Menurut Anggun, keberhasilannya berkat dukungan orangtua dan para guru. Mereka menyemangati dan mendampingi proses belajar Anggun.

Yuniarti, teman Anggun di jurusan IPS di sekolah yang sama, juga mendapat nilai 10 untuk Matematika. Ia tinggal di Desa Lorok, Kecamatan Indralaya.

Menurut Yuniarti, ia tidak pernah malu bertanya kepada guru. Ia sering ke perpustakaan sekolah untuk menambah pemahaman dari buku-buku pelajaran yang tidak ia miliki. Ia juga rajin mengikuti kelompok belajar bersama di sekolah.

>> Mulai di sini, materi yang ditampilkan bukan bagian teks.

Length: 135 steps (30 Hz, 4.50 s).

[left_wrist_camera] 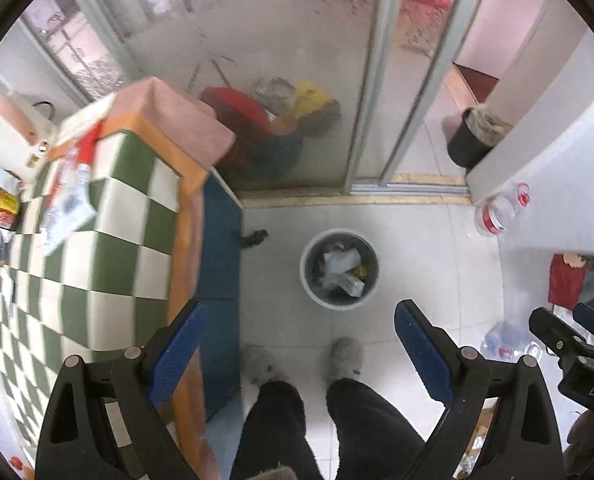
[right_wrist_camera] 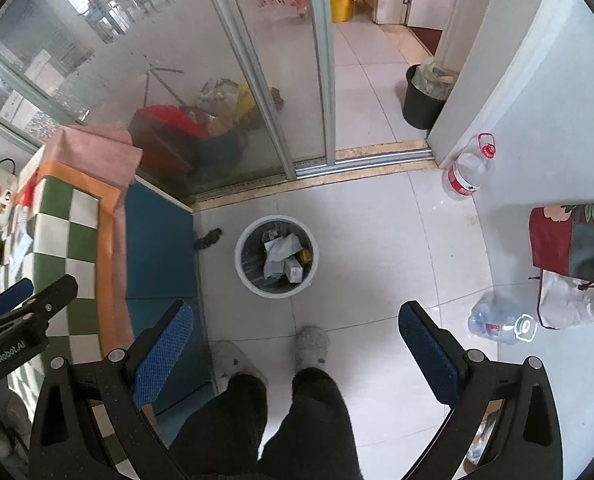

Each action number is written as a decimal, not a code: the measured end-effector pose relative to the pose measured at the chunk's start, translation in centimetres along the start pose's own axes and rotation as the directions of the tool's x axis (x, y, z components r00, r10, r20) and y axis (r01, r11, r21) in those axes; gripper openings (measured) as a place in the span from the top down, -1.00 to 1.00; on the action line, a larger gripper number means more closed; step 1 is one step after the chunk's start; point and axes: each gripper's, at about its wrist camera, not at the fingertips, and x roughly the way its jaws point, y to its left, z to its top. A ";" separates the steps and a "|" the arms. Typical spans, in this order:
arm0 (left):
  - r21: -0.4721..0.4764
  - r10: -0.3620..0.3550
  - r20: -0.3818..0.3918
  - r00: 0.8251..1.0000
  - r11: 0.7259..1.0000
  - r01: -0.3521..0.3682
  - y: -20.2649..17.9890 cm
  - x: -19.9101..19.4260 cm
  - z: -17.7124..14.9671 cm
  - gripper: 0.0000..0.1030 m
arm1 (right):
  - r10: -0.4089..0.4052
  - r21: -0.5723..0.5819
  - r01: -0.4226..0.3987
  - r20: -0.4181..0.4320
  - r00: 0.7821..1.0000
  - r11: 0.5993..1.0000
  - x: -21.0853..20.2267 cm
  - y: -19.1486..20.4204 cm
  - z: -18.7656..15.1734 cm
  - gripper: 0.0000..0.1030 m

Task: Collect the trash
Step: 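Grasp the white salt packet with the left tool while the right tool grasps the red sugar bag, then carry the salt packet and sugar bag to the trash bin, then open both tools over the bin to drop the packet and bag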

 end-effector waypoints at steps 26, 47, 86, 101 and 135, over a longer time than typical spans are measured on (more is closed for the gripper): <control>-0.711 0.408 -0.253 0.877 0.537 -0.455 52.2 1.5 -11.2 -0.86 | 0.197 -0.384 -0.253 -0.181 0.964 0.888 14.3 53.5 8.9 -1.00; -0.883 0.171 -0.161 0.972 0.414 -0.219 65.2 10.1 -14.8 -0.50 | 0.016 -0.548 -0.015 -0.003 1.000 0.836 17.5 63.8 5.0 0.63; -0.335 0.000 0.056 0.998 0.942 0.019 23.2 4.9 3.3 0.80 | 0.154 -0.108 -0.142 0.117 0.981 0.984 7.2 20.6 8.5 0.87; -0.070 -0.118 -0.395 0.911 0.993 0.098 1.3 41.4 2.2 0.80 | 0.117 0.129 -0.073 -0.373 0.920 0.989 42.8 -0.2 -0.6 0.87; -0.022 -0.020 -0.383 0.923 1.000 0.013 -2.7 46.3 0.6 -0.85 | -0.061 -0.101 0.036 -0.247 0.967 0.994 47.5 -2.5 1.8 -1.00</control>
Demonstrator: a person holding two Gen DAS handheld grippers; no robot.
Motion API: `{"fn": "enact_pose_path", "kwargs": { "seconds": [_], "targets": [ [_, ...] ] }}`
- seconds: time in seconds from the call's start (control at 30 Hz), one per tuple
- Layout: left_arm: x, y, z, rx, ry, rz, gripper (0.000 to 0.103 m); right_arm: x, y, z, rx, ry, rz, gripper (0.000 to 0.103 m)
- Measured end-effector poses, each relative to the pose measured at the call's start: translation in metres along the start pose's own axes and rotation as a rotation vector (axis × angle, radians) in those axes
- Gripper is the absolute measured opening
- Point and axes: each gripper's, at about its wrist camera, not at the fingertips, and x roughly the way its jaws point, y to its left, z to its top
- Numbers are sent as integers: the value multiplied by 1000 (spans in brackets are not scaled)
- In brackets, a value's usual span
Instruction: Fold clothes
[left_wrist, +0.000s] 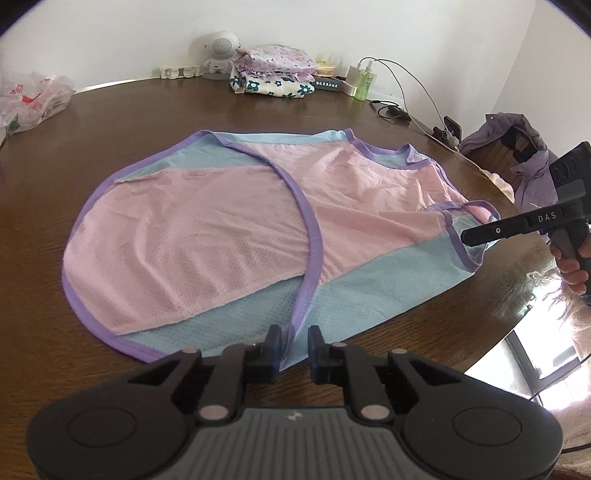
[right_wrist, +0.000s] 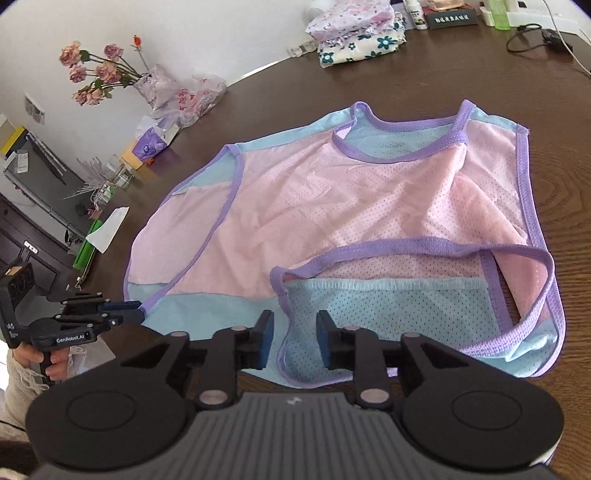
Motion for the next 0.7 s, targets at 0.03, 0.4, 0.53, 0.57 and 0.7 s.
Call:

Di Yogyakarta, Arrosyi Nilasari (18), siswa jurusan IPS SMAN 6, mengaku bangga memperoleh nilai 10 dalam Matematika. ”Rasanya puas sekali. Kerja keras, latihan soal yang terkadang sampai membosankan, tidak sia-sia,” katanya.

Ketekunan berlatih juga menjadi kunci keberhasilan siswa SMA Kolese De Britto, Ignatius Yudha Krisdhanarto (18), memperoleh nilai 10 untuk Ekonomi. ”Saya belajar dari soal-soal yang dikerjakan, materinya dan berbagai model soal untuk materi tersebut. Dari situ, saya buat mind map untuk mempermudah belajar,” katanya.

Di Kalimantan Timur, ada Yosua, murid jurusan IPA Internasional SMAN 1 Balikpapan yang mendapat nilai 10 untuk Matematika.

Sebagaimana siswa lain, kunci keberhasilannya adalah rajin belajar, mengerjakan soal, serta ikut bimbingan belajar. Hal serupa dilakukan Ridho Dewanto dan Bestman Simamora, teman Yosua yang juga meraih nilai 10 untuk Matematika. Hal yang sama dilakukan Windu Wuringhati, siswa IPS di SMAN 1 Balikpapan, yang meraih nilai 10 untuk Ekonomi.

Mereka berusaha membuktikan masih ada harapan bagi bangsa Indonesia. Tentu saja dengan ketekunan dan kerja keras.